You find yourself overwhelmed with all the various tools mentioned in data science forums. You were hoping MATLAB would be enough, but you are inundated with advice of how to get started. You get advice to learn and practice R. Then you should learn Python. Then you should learn SQL. Then you should learn SPSS. Then you should learn Excel. Then you should learn Rapid Miner. Then you should learn Open Refine. Then you should learn IPython. Then you should learn D3.js. Then you should learn Hadoop. Then you should learn Data Wrangler. Then you should learn Pandas. Then you should... It just doesn’t stop.
You really want to get a data science job and play with data all day long. You absolutely love math, but are not sure academia is right for you for several reasons. So you’ve read some articles and gone through some papers and suddenly find yourself ridiculously excited about machine learning and about how to apply it in a business setting. Now data science is seen as more than just a way out, it’s that you find the whole process interesting as well. So you want to learn the tools that will make you hirable as a data scientist, but aren’t quite sure where to begin.
What tools do employers want data scientists to know?
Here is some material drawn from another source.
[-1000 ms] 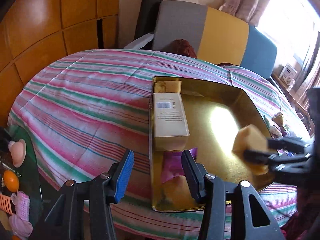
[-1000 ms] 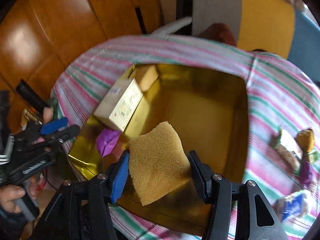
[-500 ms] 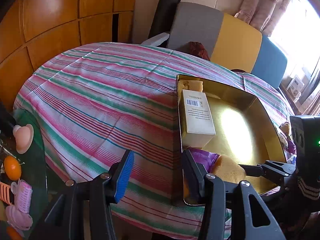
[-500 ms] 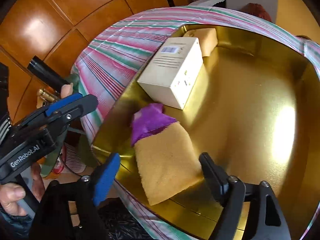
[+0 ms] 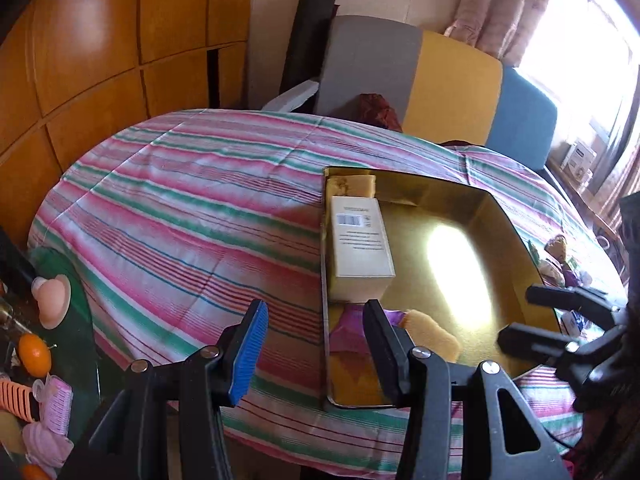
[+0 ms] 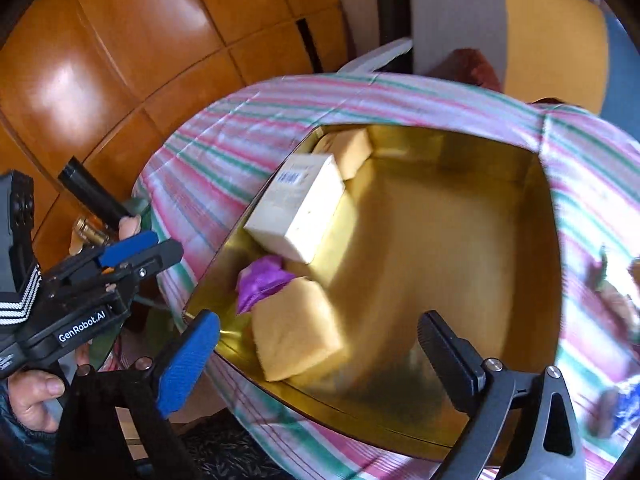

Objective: Organize objects
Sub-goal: 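Release the pouch from the left tool while the right tool places the sponge in the box, then reach the left tool to the blue Tempo tissue pack and grasp it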

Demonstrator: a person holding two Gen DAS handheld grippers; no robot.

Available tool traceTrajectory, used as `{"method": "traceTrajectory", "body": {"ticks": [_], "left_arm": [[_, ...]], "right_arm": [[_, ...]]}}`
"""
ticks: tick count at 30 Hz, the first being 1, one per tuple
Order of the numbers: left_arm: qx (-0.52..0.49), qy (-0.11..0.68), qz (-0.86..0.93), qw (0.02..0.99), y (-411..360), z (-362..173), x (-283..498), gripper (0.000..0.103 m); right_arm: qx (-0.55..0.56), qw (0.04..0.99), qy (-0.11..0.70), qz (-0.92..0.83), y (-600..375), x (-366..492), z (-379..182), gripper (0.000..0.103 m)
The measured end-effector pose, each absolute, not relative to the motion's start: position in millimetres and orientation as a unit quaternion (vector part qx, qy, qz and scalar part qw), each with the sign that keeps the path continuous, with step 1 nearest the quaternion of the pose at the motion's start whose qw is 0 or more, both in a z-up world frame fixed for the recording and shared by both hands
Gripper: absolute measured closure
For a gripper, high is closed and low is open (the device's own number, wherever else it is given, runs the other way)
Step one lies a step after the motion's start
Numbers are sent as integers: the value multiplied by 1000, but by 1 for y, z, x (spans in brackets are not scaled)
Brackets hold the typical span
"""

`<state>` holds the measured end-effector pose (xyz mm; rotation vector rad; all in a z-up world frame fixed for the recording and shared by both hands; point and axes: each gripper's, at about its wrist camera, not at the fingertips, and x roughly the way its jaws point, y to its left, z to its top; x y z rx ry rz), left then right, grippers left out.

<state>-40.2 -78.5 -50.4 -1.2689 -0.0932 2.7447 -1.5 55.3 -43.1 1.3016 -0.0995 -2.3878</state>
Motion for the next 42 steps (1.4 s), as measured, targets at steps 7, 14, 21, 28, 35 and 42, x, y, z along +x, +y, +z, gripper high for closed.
{"method": "traceTrajectory", "body": {"ticks": [7, 14, 21, 28, 35, 42], "left_arm": [[-411, -5, 908, 83, -49, -40, -36, 53], [-409, 25, 905, 113, -17, -35, -35, 53], [-412, 48, 896, 160, 24, -32, -35, 53], [-428, 67, 877, 207, 75, -33, -39, 53], [-425, 111, 855, 274, 147, -34, -36, 53], [-424, 178, 813, 357, 234, -48, -29, 53]], "right_arm": [[448, 155, -49, -879, 119, 13, -26, 0], [431, 76, -76, -896, 199, 25, -17, 0], [412, -25, -101, -905, 294, 40, -10, 0], [380, -151, -154, -900, 395, 58, -24, 0], [345, -222, -294, -863, 459, 83, -38, 0], [351, -216, -313, -855, 461, 81, -43, 0]]}}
Since your goal is to get hired as a data scientist, one concrete way to understand what hiring managers are looking for is to ask them. Since you are new, this can be a bit tougher than it looks. So the second best way is to look at data science job advertisements to see what tools are listed.
Since the field (data science) is so big right now that what tools different companies and groups use will vary significantly. Some data scientists mostly build data cleaning services. Some data scientists do academic-style research. Some data scientists do a mix of all of the above to varying degrees. Before drilling down into all the various types of data science roles that exist and the specific tools that they use, we’ll do a brief survey in order to get a sense of all the possible tools that are mentioned in relation to working as a "data scientist" in the industry.
When in doubt, look at the data
To better understand what data scientists get hired to do, here’s what we’re going to do. We’re going to look at CareerBuilder (a career website) and look at the first 2 pages of search results for the keyword "data scientist". This will cover 50 job postings. For each listing, we’ll go into it and figure out what tools the data scientist job listing mentions. Then we’ll put together a list of tasks that appeared. We will then sort the results by the number of times that specific tool or technology was mentioned. Note, the results may vary when you are reading this, as this search is being done today (December 17, 2014).
Note:, though we are only going to do CareerBuider, here are a list of recommended job websites you should take a look at...
- http://www.careerbuilder.com (what we’re using in this article)
Data science job tools
The URL that we’ll use is the following one => CareerBuilder Data Science Jobs and the search will be for "data scientist".
Here are the tools and number of times they showed up:
- R x 30
- SQL x 27
- Python x 22
- Hadoop x 19
- SAS x 18
- Java x 15
- Hive x 13
- Matlab x 12
- Pig x 11
- C++ x 9
- Ruby x 9
- SPSS x 9
- Perl x 8
- Tableau x 8
- Excel x 6
- NoSQL x 5
- AWS x 4
- C x 4
- HBase x 4
- Bash x 3
- Spark x 3
- ElasticSearch x 2
- PHP x 2
- Scala x 2
- Shark x 2
Data scientists know and master every tool!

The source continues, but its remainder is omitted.